Artemether or artesunate followed by mefloquine as a possible treatment for multidrug resistant falciparum malaria

Plasmodium falciparum in south-east Asia is highly resistant to chloroquine and sulfadoxine-pyrimethamine. Mefloquine used to be the chemosuppressant drug of choice in areas with chloroquine resistance. However, sensitivity to this drug has recently decreased in Thailand, Cambodia and Myanmar, and there is no suitable single alternative drug. We therefore investigated possible alternative combination therapies for multidrug resistant falciparum malaria. 120 male Thai patients at Makarm Malaria Clinic, Chantaburi, in eastern Thailand were allocated at random to receive either oral artemether (group A) or artesunate (group B) at a single dose of 300 mg on day 1, both followed by mefloquine, 750 and 500 mg at 24 and 30 h, respectively. Follow-up was on days 1, 2, 7, 14, 21, 28, 35 and 42. Patients in both groups had a rapid initial response to treatment; in most cases parasitaemia was cleared within 24 h, and fever was cleared within 24 h in 62% and 76.7% of the patients in groups A and B, respectively. 58 patients in group A and 57 in group B completed follow-up and cure rates were 98% and 97%, respectively. Reinfection could not be excluded for the 3 patients with recrudescences; all were cured with a repeated course of treatment.

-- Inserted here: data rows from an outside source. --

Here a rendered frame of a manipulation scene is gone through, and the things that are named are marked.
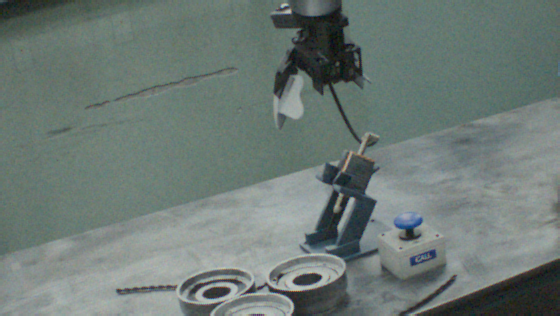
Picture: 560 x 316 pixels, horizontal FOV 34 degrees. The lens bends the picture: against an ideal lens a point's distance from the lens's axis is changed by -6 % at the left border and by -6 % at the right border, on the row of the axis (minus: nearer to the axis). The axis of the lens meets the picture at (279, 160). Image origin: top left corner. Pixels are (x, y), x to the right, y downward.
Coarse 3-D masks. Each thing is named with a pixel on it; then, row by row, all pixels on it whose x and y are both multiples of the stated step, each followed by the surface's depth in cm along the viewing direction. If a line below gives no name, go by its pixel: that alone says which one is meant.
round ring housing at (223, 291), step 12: (192, 276) 130; (204, 276) 131; (216, 276) 131; (228, 276) 131; (240, 276) 130; (252, 276) 127; (180, 288) 128; (204, 288) 129; (216, 288) 129; (228, 288) 128; (252, 288) 125; (180, 300) 124; (204, 300) 125; (216, 300) 125; (192, 312) 123; (204, 312) 122
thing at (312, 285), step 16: (304, 256) 130; (320, 256) 130; (272, 272) 128; (288, 272) 129; (304, 272) 128; (320, 272) 127; (336, 272) 127; (272, 288) 123; (288, 288) 125; (304, 288) 121; (320, 288) 121; (336, 288) 122; (304, 304) 122; (320, 304) 122; (336, 304) 124
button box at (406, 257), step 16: (384, 240) 130; (400, 240) 129; (416, 240) 128; (432, 240) 127; (384, 256) 131; (400, 256) 126; (416, 256) 126; (432, 256) 127; (400, 272) 126; (416, 272) 127
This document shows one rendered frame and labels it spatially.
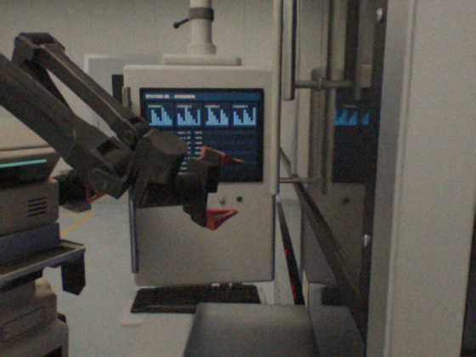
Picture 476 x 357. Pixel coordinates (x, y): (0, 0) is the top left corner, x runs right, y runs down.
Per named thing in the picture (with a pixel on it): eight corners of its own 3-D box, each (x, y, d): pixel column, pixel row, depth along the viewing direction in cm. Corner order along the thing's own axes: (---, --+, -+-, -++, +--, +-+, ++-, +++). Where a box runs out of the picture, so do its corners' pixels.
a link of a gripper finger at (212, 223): (223, 216, 82) (183, 220, 76) (229, 182, 80) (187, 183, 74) (245, 228, 77) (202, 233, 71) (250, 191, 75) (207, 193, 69)
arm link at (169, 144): (115, 160, 72) (86, 183, 64) (131, 104, 65) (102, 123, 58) (175, 192, 71) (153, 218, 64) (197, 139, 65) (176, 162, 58)
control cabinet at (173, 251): (267, 263, 164) (270, 60, 150) (275, 284, 145) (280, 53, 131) (139, 268, 160) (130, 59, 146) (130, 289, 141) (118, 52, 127)
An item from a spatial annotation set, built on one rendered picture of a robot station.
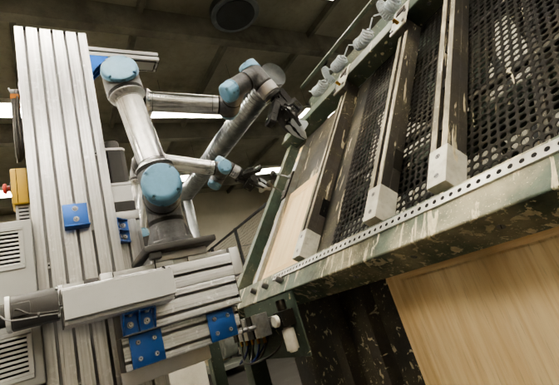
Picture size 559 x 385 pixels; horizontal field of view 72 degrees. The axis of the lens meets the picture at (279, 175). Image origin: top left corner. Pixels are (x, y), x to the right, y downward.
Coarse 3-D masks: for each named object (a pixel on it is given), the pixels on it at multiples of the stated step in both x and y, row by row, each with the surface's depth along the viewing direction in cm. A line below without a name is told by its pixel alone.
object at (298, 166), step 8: (304, 152) 242; (296, 168) 233; (296, 176) 230; (296, 184) 228; (288, 192) 223; (280, 208) 218; (280, 216) 213; (272, 232) 209; (272, 240) 205; (264, 256) 201; (264, 264) 197; (256, 280) 192
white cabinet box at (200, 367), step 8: (184, 368) 474; (192, 368) 478; (200, 368) 483; (176, 376) 466; (184, 376) 470; (192, 376) 475; (200, 376) 479; (176, 384) 463; (184, 384) 467; (192, 384) 471; (200, 384) 475; (208, 384) 479
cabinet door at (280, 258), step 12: (312, 180) 199; (300, 192) 207; (288, 204) 217; (300, 204) 198; (288, 216) 206; (300, 216) 189; (288, 228) 197; (300, 228) 181; (276, 240) 202; (288, 240) 187; (276, 252) 194; (288, 252) 179; (276, 264) 185; (288, 264) 171; (264, 276) 192
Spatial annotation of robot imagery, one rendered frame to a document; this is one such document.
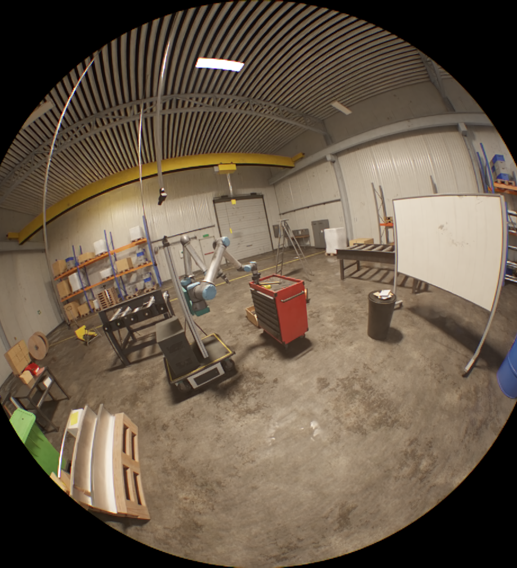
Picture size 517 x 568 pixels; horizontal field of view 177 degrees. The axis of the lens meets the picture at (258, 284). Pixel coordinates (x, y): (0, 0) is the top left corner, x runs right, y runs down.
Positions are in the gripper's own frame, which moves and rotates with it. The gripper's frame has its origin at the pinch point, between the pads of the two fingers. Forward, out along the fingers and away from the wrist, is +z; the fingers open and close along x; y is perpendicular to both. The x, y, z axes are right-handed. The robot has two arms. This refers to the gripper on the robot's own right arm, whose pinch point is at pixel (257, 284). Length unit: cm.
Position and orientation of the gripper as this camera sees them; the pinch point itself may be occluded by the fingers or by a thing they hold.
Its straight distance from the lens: 243.6
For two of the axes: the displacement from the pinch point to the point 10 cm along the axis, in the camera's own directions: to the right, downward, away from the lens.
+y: -7.6, -0.4, 6.5
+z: 2.0, 9.4, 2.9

No serious adverse effect was observed in either group, only mild and transient nausea, vomiting and loss of appetite, with no significant difference between the 2 groups. These results suggest that a single oral dose of 300 mg of either artemether or artesunate followed by 1250 mg of mefloquine in 2 divided doses is effective against multiple drug resistant falciparum malaria. Either regimen can be considered as a suitable 'stand-by' in endemic areas of multiple drug resistant falciparum malaria.